Well I didn’t have as good of a time at that college as I thought I would. At the same time my priesthood blessings encouraged me to stay there! Endure! My parents encouraged me to move back home. I said, what about my blessings? All they could do was shake their heads. Why would my parents advise me to ignore my blessings? I started to not trust them. Dissonance begins...
After I moved back home I got a boyfriend. My parents didn’t like him because he wasn’t apart of our faith. They wanted him to see the missionaries. He didn’t want to. I felt so guilty at the time I was trying to convert him. There was just this bad feeling in the air. I let him choose if he wanted the missionaries. He didn’t. I knew we’d have to break up. We didn’t. I accepted him for who he is. Lots of tension between me and my parents.

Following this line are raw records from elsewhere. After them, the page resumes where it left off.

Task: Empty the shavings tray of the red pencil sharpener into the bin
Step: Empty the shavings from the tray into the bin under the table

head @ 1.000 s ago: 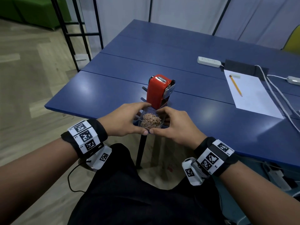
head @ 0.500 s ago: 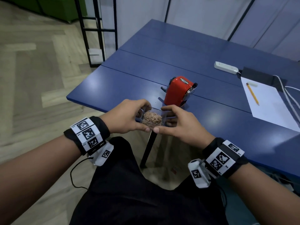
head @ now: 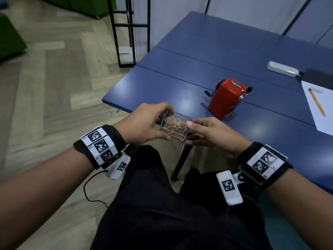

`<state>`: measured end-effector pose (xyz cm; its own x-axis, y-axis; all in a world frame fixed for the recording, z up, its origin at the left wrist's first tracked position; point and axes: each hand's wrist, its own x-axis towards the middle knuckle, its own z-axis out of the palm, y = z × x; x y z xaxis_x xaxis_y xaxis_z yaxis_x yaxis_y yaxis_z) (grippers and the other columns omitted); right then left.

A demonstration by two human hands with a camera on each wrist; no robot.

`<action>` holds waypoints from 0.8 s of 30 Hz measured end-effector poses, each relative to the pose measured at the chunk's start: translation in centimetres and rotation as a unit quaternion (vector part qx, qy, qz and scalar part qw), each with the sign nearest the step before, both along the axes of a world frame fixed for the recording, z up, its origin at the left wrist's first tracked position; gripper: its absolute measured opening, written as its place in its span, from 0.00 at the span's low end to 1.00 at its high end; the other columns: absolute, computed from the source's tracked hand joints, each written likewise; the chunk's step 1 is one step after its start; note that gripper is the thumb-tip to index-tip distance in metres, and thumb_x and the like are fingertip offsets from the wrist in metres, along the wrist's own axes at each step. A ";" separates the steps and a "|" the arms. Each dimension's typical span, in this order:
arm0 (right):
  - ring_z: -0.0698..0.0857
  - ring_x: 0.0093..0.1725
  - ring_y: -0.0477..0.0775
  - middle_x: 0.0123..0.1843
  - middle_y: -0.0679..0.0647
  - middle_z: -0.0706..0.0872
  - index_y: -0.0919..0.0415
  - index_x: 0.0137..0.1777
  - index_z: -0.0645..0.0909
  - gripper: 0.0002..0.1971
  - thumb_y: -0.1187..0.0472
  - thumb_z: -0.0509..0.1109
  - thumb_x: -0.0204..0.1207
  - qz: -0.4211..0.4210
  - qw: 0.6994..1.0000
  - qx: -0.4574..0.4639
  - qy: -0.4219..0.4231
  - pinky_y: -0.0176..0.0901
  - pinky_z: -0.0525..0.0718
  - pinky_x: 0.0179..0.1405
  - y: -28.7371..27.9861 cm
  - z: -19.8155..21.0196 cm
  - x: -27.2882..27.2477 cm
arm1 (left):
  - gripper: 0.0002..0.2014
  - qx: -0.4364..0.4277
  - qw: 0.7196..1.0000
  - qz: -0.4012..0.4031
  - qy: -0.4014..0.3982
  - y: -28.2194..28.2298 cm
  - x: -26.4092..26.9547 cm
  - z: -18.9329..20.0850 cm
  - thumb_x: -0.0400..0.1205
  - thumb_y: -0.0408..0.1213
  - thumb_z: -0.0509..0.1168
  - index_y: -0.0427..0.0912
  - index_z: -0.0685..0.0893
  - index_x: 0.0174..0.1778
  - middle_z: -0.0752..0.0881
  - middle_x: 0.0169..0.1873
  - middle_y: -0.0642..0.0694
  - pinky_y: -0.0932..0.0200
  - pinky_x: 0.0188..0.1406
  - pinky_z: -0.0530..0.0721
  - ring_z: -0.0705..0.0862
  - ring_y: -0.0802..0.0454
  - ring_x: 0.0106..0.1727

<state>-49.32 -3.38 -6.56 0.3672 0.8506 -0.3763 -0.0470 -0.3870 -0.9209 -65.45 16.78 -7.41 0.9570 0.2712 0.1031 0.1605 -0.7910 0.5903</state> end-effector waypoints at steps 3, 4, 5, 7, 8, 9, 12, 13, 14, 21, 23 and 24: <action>0.94 0.54 0.53 0.60 0.62 0.97 0.68 0.70 0.88 0.17 0.56 0.69 0.92 0.015 0.999 0.011 0.034 0.50 0.93 0.67 1.0 -0.3 -0.5 | 0.38 -0.007 1.000 0.011 -0.004 0.3 -1.3 -0.2 0.67 0.48 0.89 0.46 0.82 0.71 0.90 0.61 0.56 0.88 0.54 0.73 0.89 0.59 0.57; 0.94 0.54 0.53 0.62 0.63 0.96 0.68 0.71 0.88 0.17 0.56 0.69 0.92 0.019 0.999 0.012 0.043 0.51 0.93 0.68 1.3 -0.4 -0.6 | 0.38 -0.009 1.000 0.017 -0.002 0.3 -1.8 -0.3 0.67 0.48 0.89 0.47 0.82 0.71 0.90 0.61 0.57 0.87 0.54 0.74 0.88 0.60 0.57; 0.94 0.54 0.53 0.64 0.65 0.96 0.68 0.71 0.87 0.17 0.56 0.70 0.92 0.021 0.998 0.013 0.050 0.53 0.92 0.69 1.6 -0.6 -0.8 | 0.38 -0.007 1.000 0.022 0.000 0.3 -2.2 -0.4 0.67 0.48 0.89 0.47 0.82 0.72 0.89 0.61 0.57 0.87 0.54 0.74 0.88 0.60 0.57; 0.94 0.55 0.55 0.66 0.68 0.94 0.68 0.71 0.87 0.17 0.55 0.70 0.92 0.023 0.998 0.013 0.053 0.55 0.91 0.71 2.2 -1.1 -1.2 | 0.38 0.000 1.000 0.030 0.007 0.4 -3.0 -0.4 0.67 0.48 0.89 0.47 0.81 0.72 0.89 0.62 0.56 0.86 0.54 0.74 0.89 0.58 0.59; 0.94 0.55 0.56 0.66 0.69 0.94 0.68 0.70 0.88 0.17 0.55 0.70 0.92 0.024 0.998 0.015 0.055 0.55 0.92 0.70 2.5 -1.4 -1.5 | 0.38 0.003 0.999 0.033 0.011 0.5 -3.4 -0.4 0.68 0.48 0.88 0.47 0.81 0.72 0.89 0.62 0.56 0.84 0.54 0.75 0.89 0.57 0.60; 0.94 0.55 0.56 0.66 0.69 0.94 0.67 0.69 0.88 0.16 0.55 0.70 0.92 0.024 0.998 0.016 0.060 0.55 0.92 0.70 2.7 -1.7 -1.8 | 0.38 0.004 0.999 0.035 0.018 0.6 -3.8 -0.4 0.68 0.48 0.88 0.47 0.81 0.73 0.89 0.63 0.55 0.82 0.56 0.77 0.89 0.56 0.60; 0.93 0.57 0.57 0.67 0.69 0.93 0.68 0.71 0.87 0.17 0.56 0.70 0.92 0.035 0.996 0.021 0.075 0.54 0.92 0.69 3.2 -2.4 -2.4 | 0.45 0.000 0.998 0.039 0.048 0.9 -5.0 -0.5 0.67 0.54 0.87 0.51 0.77 0.79 0.88 0.67 0.56 0.59 0.63 0.87 0.89 0.55 0.62; 0.93 0.57 0.58 0.67 0.69 0.94 0.67 0.72 0.87 0.17 0.56 0.70 0.92 0.040 0.996 0.021 0.078 0.55 0.92 0.70 3.3 -2.6 -2.6 | 0.47 -0.005 0.998 0.039 0.058 1.0 -5.5 -0.6 0.67 0.56 0.87 0.52 0.76 0.81 0.88 0.68 0.56 0.53 0.64 0.88 0.89 0.55 0.63; 0.93 0.57 0.57 0.67 0.68 0.94 0.67 0.72 0.87 0.17 0.56 0.71 0.92 0.044 0.996 0.022 0.079 0.55 0.91 0.70 3.5 -2.8 -2.8 | 0.48 -0.008 0.997 0.038 0.067 1.2 -5.9 -0.7 0.66 0.57 0.87 0.53 0.75 0.82 0.87 0.68 0.57 0.51 0.65 0.88 0.89 0.56 0.63; 0.96 0.56 0.57 0.64 0.65 0.95 0.66 0.73 0.85 0.17 0.57 0.73 0.90 0.062 0.994 0.013 0.085 0.55 0.92 0.70 5.4 -4.6 -4.1 | 0.47 0.017 0.983 0.070 0.167 2.7 -8.1 -0.9 0.72 0.53 0.85 0.51 0.72 0.86 0.86 0.70 0.55 0.62 0.62 0.85 0.86 0.58 0.59; 0.96 0.55 0.57 0.64 0.64 0.95 0.66 0.73 0.84 0.17 0.58 0.74 0.90 0.063 0.994 0.004 0.088 0.53 0.93 0.68 6.0 -5.4 -4.3 | 0.42 0.023 0.977 0.083 0.197 3.7 -8.5 -1.7 0.74 0.52 0.83 0.51 0.74 0.84 0.87 0.69 0.53 0.61 0.60 0.84 0.85 0.60 0.58; 0.96 0.54 0.56 0.63 0.63 0.95 0.66 0.73 0.83 0.17 0.58 0.74 0.89 0.065 0.994 -0.003 0.089 0.52 0.93 0.66 6.3 -6.0 -4.4 | 0.40 0.025 0.974 0.087 0.208 4.2 -8.7 -2.3 0.76 0.52 0.82 0.52 0.75 0.83 0.87 0.69 0.54 0.63 0.59 0.83 0.85 0.61 0.57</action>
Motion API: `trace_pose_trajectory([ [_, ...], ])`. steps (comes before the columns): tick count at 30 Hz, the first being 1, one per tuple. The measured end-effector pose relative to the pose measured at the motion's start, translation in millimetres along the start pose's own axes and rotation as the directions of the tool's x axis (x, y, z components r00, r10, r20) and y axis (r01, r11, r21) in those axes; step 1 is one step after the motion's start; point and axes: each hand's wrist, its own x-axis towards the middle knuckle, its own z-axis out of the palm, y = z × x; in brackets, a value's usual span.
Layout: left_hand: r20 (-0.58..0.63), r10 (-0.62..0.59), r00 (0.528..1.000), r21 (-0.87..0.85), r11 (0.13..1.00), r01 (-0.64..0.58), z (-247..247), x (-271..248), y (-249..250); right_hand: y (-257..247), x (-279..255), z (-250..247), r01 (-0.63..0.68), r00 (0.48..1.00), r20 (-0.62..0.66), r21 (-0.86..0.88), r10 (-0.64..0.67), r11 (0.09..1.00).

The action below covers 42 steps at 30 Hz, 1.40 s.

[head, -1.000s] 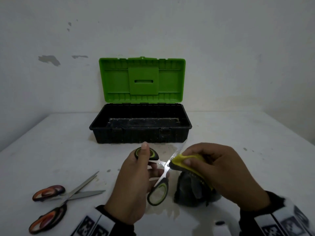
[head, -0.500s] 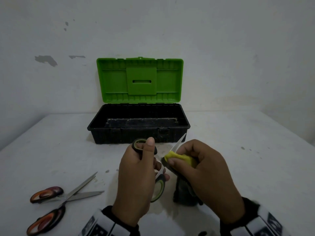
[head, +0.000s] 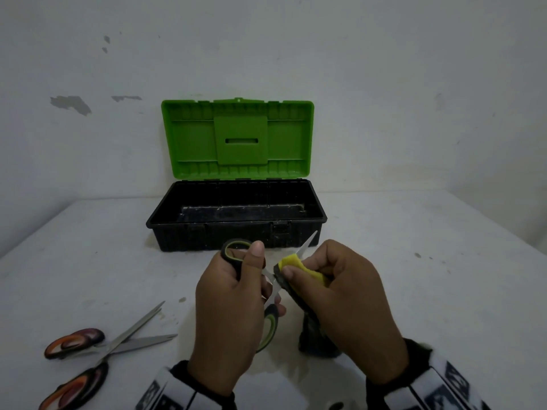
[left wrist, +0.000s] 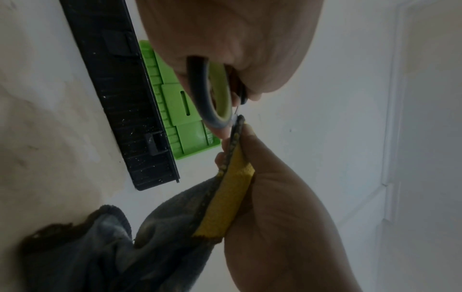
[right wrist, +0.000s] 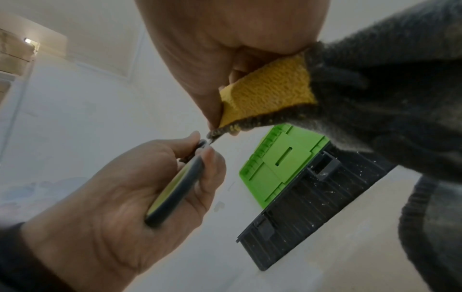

I felt like I needed to see the bishop and confess. We didn’t do much, just more than a good young single adult girl should do— but I still feel like I felt the spirit. I still felt God guiding me, I felt no spiritual death that comes with sin. But as a good girl, I planned on confessing at a temple recommend interview. The question came and I lied. I felt the spirit tell me in that instant that I don’t need to confess my sins to anyone. I felt clean. I felt like because I had the intention of confessing, God forgave me. But I still felt off about it.
I started going on the Internet and fining this forum, mormon stories, and the exmormon files on YouTube. How could all of these people be happy?!? I still thought that the church was true, but I just wanted to understand those who left. I wanted to see what kind of people these were. Questions came, Was it really just me, is there no spirit?
Meanwhile I felt all of this guilt. I felt like I was so far from God because “his church” was crumbling before me. I was wondering why I needed to confess something to my bishop and why I couldn’t have a direct connection to MY God. Why did I need a prophet for guidance? Why does my father need to help me with big decisions? Why didn’t the holy ghost help my boyfriend and convert him? I was pondering all this, and I prayed, “God, I can’t confess to my bishop. I just want you. If I can’t have YOU directly, then I guess you’ve lost me.”
Then I heard a voice whisper to me in my heart. It said as clear as day, “I could NEVER leave you.” My God can never leave me.
I started to read the Bible, the New Testament. It contradicts the BoM so much! How could I not see this! I fell in love with Jesus, according to the Bible he isn’t my brother, he’s my God in the flesh. I started listening to Christian music. They sang bible verses in their songs, it was beautiful. All in 6 months this transition happened.
There were still some things in biblical Christianity that bugged me, but just knowing what the Bible really says has helped me so much. That’s all I needed to find out that the church isn’t true. If I were to attend a new church it would probably be a Christian Church. Best of all, I learned I do have a direct line to my God.
I don’t want to reveal too much about what’s happening in my life now, but I’m still in the closet, so to speak, still technically a member of the church. But I’ve found happiness! I now know that God is not just in the Bible’s or the temples, he’s everywhere, in every religion, in all of us. He could never leave me.
I’m grateful I could stay connected to my God through it all. I know many of us turn atheist, but God is there still. I think he’s even in mormonism, he won’t completely leave them behind. I’m still figuring out this middle way as I move forward, I don’t wish to upset my family, they truly believe you can’t have a real spiritual experience outside of the church. I still pray for them to be free.
I hope you find value in my story and feel free to ask me any questions, within reason of course!